HikeHills.com - Optimizing AWS Kinesis Stream for Improved Performance

Optimizing AWS Kinesis Stream for Improved Performance

Question

HikeHills.com (HH) is an online specialty retailer that sells clothing and outdoor refreshment gear for trekking, go camping, boulevard biking, mountain biking, rock hiking, ice mountaineering, skiing, avalanche protection, snowboarding, fly fishing, kayaking, rafting, road and trace running, and many more. HHruns their entire online infrastructure on java based web applications running on AWS.

The HH is capturing clickstream data and use custom-build recommendation engine to recommend products which eventually improve sales, understand customer preferences and already using AWS kinesis KPL to collect events and transaction logs and process the stream. HHIT team identified lot of performance issues with the Kinesis Stream and based on the metrics captured, identified hot and cold shards.

IT team wants to make better use of their unused capacity of the shards.

How can they achieve that? select 2 options.

Answers

Explanations

Click on the arrows to vote for the correct answer

A. B. C. D.

Answer: C,D.

Option A is incorrect -Hot shards or shards with more data is generally split to improve the performance of the stream

https://docs.aws.amazon.com/streams/latest/dev/kinesis-using-sdk-java-resharding-strategies.html

Option B is incorrect -Hot shards or shards with more data is generally split to improve the performance of the stream

https://docs.aws.amazon.com/streams/latest/dev/kinesis-using-sdk-java-resharding-strategies.html

Option C is correct -Merge the cold shards to merge cold shards to make better use of their unused capacity

https://docs.aws.amazon.com/streams/latest/dev/kinesis-using-sdk-java-resharding-strategies.html

Option D is correct -Merge the shards that receive less data to merge cold shards to make better use of their unused capacity

https://docs.aws.amazon.com/streams/latest/dev/kinesis-using-sdk-java-resharding-strategies.html

Amazon Kinesis is a managed, scalable, and serverless streaming data service that enables organizations to collect, process, and analyze real-time, streaming data such as clickstream data, log data, and social media feeds. It can ingest large amounts of data per second and stream it in near real-time to various AWS services like S3, Redshift, Elasticsearch, and Lambda for further processing.

In this scenario, HikeHills.com (HH) is using Amazon Kinesis to collect and process clickstream data and transaction logs to feed their custom recommendation engine. However, their IT team has identified some performance issues with the Kinesis Stream and has found that there are hot and cold shards.

A shard is a basic unit of throughput in Amazon Kinesis, and it represents a single stream of data. Each shard has a certain amount of capacity to ingest data, and HH's IT team can view shard metrics to determine which shards are hot (receiving more data than they can handle) and which are cold (receiving less data than their capacity). By merging shards, the IT team can consolidate data streams and reduce the number of shards in the Kinesis Stream to optimize its performance.

There are two possible ways to merge shards to make better use of their unused capacity:

  1. Merge the hot shards: When a shard is hot, it means that it is receiving more data than its capacity. Merging hot shards will consolidate data streams and help to distribute the load across multiple shards, making better use of their unused capacity. This will also help to prevent data loss or throttling due to exceeding the maximum data throughput capacity.

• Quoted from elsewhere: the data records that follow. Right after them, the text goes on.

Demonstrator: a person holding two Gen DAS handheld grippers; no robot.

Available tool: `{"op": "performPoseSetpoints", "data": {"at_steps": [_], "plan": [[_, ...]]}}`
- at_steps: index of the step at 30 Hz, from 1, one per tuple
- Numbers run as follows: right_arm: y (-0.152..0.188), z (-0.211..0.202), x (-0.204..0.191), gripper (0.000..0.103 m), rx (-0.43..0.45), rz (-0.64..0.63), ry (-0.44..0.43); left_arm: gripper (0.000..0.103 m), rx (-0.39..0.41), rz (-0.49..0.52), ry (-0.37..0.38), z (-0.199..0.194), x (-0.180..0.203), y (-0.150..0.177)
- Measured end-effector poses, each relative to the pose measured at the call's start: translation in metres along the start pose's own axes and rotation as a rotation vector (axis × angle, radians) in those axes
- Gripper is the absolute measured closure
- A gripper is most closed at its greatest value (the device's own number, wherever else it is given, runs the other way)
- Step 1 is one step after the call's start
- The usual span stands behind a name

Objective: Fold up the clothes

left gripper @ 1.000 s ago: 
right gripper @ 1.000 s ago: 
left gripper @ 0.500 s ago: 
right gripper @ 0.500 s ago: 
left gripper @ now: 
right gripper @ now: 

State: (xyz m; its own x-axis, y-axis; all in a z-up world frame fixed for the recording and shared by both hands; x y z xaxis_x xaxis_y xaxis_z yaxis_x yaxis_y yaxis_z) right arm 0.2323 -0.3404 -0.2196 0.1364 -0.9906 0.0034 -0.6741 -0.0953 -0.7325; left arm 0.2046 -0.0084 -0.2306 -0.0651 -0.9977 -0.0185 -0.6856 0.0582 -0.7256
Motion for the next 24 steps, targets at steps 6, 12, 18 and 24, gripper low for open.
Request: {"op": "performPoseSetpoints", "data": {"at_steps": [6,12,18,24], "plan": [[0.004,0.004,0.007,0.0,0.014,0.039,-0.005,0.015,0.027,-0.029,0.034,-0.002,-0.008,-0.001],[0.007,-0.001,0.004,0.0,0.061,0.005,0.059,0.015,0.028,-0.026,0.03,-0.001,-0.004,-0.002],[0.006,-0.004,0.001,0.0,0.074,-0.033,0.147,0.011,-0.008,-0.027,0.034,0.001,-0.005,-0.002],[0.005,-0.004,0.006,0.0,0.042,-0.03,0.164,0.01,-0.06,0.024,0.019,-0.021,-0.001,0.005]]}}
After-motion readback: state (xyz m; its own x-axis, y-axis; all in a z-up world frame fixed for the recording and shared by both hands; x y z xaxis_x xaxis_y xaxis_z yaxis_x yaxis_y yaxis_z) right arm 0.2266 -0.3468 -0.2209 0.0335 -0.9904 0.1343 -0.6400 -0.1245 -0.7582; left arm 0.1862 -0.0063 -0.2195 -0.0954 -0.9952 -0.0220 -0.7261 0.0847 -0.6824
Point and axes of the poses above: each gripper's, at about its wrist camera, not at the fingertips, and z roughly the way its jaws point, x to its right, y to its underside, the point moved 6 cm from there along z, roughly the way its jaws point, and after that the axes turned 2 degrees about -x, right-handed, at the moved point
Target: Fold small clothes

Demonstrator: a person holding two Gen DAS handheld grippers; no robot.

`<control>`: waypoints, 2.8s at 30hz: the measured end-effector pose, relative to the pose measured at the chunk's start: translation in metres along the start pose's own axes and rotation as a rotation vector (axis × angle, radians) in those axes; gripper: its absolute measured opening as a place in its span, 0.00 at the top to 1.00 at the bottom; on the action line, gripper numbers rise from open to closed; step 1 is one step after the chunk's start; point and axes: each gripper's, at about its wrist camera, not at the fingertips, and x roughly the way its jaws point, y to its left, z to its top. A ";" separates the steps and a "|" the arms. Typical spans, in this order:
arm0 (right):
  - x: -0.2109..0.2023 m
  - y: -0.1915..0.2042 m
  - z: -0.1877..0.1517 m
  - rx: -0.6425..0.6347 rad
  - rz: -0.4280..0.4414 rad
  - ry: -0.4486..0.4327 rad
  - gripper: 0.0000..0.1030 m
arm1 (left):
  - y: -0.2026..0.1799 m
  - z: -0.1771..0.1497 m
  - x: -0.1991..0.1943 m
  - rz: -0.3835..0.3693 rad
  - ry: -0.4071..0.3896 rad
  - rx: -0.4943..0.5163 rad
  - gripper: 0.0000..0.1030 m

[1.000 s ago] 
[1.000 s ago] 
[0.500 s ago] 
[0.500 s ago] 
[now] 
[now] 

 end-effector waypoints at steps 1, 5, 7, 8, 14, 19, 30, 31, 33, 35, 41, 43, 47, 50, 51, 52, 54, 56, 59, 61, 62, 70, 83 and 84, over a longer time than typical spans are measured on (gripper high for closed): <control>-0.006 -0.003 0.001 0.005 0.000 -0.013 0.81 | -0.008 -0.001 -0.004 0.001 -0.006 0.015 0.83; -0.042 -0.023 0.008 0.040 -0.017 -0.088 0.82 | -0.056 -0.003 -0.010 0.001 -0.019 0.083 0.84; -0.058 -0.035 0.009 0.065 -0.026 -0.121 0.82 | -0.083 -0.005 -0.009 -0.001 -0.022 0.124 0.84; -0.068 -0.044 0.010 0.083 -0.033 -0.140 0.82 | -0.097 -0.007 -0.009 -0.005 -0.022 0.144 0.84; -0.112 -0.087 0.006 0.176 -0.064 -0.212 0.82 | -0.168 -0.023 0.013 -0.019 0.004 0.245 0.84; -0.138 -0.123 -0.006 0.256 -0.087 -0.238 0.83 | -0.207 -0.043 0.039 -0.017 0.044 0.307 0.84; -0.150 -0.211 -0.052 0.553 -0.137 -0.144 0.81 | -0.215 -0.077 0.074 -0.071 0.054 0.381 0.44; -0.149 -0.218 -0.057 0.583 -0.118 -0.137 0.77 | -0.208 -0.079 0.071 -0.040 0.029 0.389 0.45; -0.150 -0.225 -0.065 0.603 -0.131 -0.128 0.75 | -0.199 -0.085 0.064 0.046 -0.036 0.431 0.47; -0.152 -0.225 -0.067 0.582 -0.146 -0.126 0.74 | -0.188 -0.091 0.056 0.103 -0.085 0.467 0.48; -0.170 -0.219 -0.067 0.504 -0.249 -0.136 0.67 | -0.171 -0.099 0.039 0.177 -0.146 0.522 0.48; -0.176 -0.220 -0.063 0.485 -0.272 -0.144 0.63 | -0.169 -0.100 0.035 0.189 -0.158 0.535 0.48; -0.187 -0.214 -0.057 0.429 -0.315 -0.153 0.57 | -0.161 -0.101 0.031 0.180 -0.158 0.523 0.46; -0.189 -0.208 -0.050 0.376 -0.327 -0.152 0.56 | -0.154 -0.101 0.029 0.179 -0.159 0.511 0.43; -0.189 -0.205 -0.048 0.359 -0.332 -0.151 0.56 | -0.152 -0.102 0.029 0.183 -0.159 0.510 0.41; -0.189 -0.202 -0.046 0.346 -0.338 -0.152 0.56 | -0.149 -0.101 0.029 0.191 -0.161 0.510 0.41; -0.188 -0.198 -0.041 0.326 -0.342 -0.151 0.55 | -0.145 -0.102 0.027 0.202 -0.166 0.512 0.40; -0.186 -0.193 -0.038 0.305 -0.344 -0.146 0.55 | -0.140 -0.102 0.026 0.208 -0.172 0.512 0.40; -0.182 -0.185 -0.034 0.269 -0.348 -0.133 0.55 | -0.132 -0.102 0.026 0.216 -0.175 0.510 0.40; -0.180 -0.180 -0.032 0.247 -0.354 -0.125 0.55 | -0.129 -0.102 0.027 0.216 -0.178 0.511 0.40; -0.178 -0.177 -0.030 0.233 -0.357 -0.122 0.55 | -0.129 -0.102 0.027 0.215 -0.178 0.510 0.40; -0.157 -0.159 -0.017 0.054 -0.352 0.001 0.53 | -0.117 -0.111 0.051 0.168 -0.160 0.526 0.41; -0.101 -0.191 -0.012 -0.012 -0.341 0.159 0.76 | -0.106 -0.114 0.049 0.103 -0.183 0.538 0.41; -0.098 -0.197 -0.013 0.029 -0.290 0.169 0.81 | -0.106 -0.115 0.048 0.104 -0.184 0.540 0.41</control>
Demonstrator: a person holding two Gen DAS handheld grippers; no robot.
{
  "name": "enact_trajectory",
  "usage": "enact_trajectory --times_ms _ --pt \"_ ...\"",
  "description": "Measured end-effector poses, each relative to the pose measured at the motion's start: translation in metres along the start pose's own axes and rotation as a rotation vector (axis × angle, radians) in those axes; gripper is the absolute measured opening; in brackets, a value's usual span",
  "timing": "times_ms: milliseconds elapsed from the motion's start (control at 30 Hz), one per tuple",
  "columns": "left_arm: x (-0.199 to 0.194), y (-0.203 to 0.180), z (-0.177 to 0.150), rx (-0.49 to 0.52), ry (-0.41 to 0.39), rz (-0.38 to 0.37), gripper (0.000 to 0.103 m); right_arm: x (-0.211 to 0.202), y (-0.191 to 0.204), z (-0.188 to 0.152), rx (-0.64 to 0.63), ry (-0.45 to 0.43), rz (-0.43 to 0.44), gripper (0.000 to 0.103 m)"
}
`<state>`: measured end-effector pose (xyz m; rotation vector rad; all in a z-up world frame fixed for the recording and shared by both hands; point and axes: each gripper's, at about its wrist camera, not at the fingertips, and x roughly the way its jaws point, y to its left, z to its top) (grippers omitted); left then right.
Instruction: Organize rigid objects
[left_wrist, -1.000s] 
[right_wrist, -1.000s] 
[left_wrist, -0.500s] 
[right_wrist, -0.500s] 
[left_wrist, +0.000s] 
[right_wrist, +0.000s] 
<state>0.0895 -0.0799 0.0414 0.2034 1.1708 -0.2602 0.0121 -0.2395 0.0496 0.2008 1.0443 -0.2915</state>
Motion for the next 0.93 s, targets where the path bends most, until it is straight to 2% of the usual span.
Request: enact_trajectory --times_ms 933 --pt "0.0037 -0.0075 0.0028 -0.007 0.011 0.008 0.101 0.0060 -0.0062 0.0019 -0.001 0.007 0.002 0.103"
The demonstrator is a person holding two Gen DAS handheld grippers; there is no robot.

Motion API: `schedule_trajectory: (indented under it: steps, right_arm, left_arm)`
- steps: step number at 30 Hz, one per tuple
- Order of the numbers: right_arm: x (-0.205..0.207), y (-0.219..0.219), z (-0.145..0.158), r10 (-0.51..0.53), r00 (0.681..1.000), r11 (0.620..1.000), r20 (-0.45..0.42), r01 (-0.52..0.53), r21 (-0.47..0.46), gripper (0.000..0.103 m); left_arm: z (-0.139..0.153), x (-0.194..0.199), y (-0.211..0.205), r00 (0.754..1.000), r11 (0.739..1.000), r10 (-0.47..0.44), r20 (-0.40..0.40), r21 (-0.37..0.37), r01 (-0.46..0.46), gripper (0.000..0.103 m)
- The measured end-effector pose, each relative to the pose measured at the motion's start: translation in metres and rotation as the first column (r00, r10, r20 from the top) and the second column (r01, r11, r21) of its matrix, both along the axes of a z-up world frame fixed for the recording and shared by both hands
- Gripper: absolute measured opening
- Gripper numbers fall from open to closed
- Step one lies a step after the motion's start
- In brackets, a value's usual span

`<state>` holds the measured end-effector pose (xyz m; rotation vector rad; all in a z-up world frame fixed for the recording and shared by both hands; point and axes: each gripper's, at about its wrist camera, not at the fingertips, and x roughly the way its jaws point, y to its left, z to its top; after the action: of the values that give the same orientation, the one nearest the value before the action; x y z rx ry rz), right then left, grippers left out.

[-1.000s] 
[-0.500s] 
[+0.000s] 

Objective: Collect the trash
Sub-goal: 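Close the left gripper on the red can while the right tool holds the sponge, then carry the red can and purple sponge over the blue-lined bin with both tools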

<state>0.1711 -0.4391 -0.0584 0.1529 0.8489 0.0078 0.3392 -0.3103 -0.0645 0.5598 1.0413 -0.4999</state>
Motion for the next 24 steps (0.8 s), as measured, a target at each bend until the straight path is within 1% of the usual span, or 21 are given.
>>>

  2. Merge the cold shards: When a shard is cold, it means that it is receiving less data than its capacity. Merging cold shards can help to optimize the Kinesis Stream's performance by consolidating data streams and freeing up unused capacity for other shards to use. This can also help to reduce costs by reducing the number of shards in the Kinesis Stream, which is a factor in determining the pricing of Amazon Kinesis.

Based on the options provided, the correct answers are A (Merge the hot shards to make better use of their unused capacity) and C (Merge the cold shards to merge cold shards to make better use of their unused capacity).

Option B (Merge the shards that receive more data to make better use of their unused capacity) is incorrect because it is unclear whether the high data throughput is causing performance issues, and merging these shards may exacerbate the problem.

Option D (Merge the shards that receive less data to merge cold shards to make better use of their unused capacity) is incorrect because merging cold shards may not improve performance if the underlying issue is with hot shards.